Le lit supérieur de ces bandeaux forme encore une saillie horizontale. On remarqua bientôt que ces saillies à l'intérieur des édifices masquaient, par leur projection, une partie des parements élevés au-dessus d'elles. Soit A le profil d'un bandeau intérieur (3), la plus forte reculée du point visuel étant suivant la ligne D C, toute la hauteur sera perdue pour l'oeil, la proportion de l'ordonnance architectonique placée au-dessus de B sera détruite par la perte de cet espace B C. Décorant les bandeaux de sculptures, surtout à l'intérieur, les architectes tenaient à présenter les ornements sur une surface perpendiculaire à la ligne visuelle; ils ne renoncèrent pas facilement aux plans inclinés E F, et se contentèrent de diminuer peu à peu les saillies E B.
Tel est le profil (4) des bandeaux intérieurs du bras de croix sud de la cathédrale de Soissons, du choeur de Saint-Remy de Reims (fin du XIIe siècle).

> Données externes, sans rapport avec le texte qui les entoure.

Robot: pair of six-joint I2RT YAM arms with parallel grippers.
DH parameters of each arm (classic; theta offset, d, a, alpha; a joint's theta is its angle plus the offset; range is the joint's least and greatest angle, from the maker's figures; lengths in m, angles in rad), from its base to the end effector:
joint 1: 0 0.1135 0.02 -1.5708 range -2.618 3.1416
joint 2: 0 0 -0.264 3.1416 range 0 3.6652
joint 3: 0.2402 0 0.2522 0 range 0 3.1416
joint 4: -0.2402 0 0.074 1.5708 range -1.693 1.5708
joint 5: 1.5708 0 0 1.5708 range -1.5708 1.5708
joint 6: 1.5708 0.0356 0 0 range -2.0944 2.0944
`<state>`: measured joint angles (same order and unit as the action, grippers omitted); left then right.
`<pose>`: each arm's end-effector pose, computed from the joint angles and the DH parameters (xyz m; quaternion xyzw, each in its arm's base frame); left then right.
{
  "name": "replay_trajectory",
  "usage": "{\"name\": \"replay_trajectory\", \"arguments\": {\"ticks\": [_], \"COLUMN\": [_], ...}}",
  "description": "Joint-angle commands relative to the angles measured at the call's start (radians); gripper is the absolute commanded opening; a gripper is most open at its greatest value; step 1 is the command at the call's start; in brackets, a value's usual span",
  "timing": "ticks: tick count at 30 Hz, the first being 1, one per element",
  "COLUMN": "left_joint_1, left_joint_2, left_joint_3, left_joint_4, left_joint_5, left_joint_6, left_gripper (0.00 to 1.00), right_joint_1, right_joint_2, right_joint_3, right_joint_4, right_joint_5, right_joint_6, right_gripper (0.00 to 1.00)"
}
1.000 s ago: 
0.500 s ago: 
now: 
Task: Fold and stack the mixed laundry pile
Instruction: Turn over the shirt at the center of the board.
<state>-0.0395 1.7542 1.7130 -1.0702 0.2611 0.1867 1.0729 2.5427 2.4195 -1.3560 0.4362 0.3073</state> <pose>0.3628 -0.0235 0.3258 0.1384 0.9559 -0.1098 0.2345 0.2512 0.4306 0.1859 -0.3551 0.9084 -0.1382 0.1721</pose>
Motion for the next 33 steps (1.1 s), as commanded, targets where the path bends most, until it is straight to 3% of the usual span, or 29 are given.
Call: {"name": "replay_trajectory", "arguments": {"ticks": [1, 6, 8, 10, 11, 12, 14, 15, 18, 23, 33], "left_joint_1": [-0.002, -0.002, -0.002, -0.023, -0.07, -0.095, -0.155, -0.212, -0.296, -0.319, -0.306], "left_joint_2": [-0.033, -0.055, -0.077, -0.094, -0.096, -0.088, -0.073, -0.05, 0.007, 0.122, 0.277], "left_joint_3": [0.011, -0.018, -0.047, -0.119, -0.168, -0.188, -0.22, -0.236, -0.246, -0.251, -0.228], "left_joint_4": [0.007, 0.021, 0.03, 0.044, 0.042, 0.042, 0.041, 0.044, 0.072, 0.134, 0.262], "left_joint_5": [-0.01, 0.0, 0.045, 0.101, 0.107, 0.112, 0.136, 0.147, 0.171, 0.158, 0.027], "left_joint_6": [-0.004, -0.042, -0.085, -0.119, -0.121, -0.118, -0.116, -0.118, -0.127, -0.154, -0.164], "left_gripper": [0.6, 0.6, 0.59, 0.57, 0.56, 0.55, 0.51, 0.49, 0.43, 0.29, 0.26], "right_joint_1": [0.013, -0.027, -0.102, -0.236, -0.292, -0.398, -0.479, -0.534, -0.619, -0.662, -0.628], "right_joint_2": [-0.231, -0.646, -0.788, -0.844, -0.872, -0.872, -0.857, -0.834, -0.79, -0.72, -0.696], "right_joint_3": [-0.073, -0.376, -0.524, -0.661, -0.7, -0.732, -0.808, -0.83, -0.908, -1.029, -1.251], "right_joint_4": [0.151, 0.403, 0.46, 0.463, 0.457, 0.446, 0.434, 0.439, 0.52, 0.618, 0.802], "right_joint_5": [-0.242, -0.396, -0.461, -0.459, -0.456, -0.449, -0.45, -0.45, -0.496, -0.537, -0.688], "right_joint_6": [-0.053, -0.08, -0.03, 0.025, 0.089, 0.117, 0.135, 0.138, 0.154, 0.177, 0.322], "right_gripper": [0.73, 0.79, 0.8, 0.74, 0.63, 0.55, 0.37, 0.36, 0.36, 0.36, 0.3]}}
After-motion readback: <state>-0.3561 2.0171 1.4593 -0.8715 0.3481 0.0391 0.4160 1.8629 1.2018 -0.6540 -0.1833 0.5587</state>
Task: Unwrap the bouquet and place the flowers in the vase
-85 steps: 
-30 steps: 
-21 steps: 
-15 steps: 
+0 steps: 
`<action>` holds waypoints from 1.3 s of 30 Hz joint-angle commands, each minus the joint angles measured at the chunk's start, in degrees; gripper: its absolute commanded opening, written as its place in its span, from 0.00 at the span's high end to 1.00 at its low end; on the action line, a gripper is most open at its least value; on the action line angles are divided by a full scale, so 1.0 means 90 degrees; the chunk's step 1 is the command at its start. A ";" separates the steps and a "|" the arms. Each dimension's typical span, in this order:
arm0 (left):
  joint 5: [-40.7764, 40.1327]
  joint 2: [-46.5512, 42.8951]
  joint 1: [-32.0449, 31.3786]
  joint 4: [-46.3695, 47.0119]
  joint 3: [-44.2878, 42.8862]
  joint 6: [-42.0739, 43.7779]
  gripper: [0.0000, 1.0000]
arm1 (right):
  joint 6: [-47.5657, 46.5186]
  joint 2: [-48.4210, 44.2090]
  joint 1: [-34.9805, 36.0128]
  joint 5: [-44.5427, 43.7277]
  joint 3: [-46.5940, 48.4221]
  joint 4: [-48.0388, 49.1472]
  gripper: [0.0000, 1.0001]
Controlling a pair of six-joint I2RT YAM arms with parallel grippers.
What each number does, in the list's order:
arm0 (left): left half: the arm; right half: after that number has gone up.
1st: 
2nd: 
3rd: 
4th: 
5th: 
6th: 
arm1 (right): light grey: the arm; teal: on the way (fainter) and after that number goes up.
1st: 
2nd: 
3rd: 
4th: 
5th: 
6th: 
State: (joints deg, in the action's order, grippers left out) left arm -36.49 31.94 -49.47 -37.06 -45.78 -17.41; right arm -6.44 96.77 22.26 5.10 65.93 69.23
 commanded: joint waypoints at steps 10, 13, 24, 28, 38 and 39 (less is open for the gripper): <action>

À l'extérieur, on avait également reconnu que les bandeaux saillants dont le lit supérieur était laissé horizontal avaient l'inconvénient de ne pas donner un écoulement prompt aux eaux pluviales. Les bandeaux extérieurs taillés suivant le profil A (5) retenaient la neige, faisaient rejaillir les gouttes de pluie projetées suivant C D jusqu'en E, se détérioraient facilement et étaient une cause de ruine pour la base des parements F G élevés au-dessus de leur saillie, à cause de ce rejaillissement. Jusqu'au commencement du XIIIe siècle, on décorait volontiers les bandeaux extérieurs, comme ceux intérieurs, d'ornements sculptés, particulièrement dans les provinces de la Normandie, du Poitou, de la Saintonge, du Languedoc et de l'est; on tenait à ce que les sculptures fussent vues, et en même temps préservées des dégradations causées par les eaux pluviales. Ces ornements étaient taillés sur un bizeau, une doucine ou un talon très-plats et protégés par le lit horizontal supérieur; les ornements les plus ordinaires étaient des dents de scie, des billettes, des damiers (voy. ces mots). Mais lorsque au XIIe siècle, dans les provinces du nord particulièrement, tous les membres de l'architecture furent soumis à un système général de construction, tendant à ne jamais présenter à la pluie des surfaces horizontales, on protégea les bandeaux eux-mêmes par des talus en pierre et une mouchette.
C'est ainsi que sont disposés les bandeaux de la tour Saint-Romain (6) de la cathédrale de Rouen (XIIe siècle). À la même époque, dans les provinces méridionales, on se contentait de donner aux bandeaux extérieurs une faible saillie, mais on ne les surmontait pas d'une pente très-prononcée comme on le faisait dans l'Ile de France, la Picardie et la Normandie, et leurs ornements n'étaient pas abrités par une saillie formant mouchette.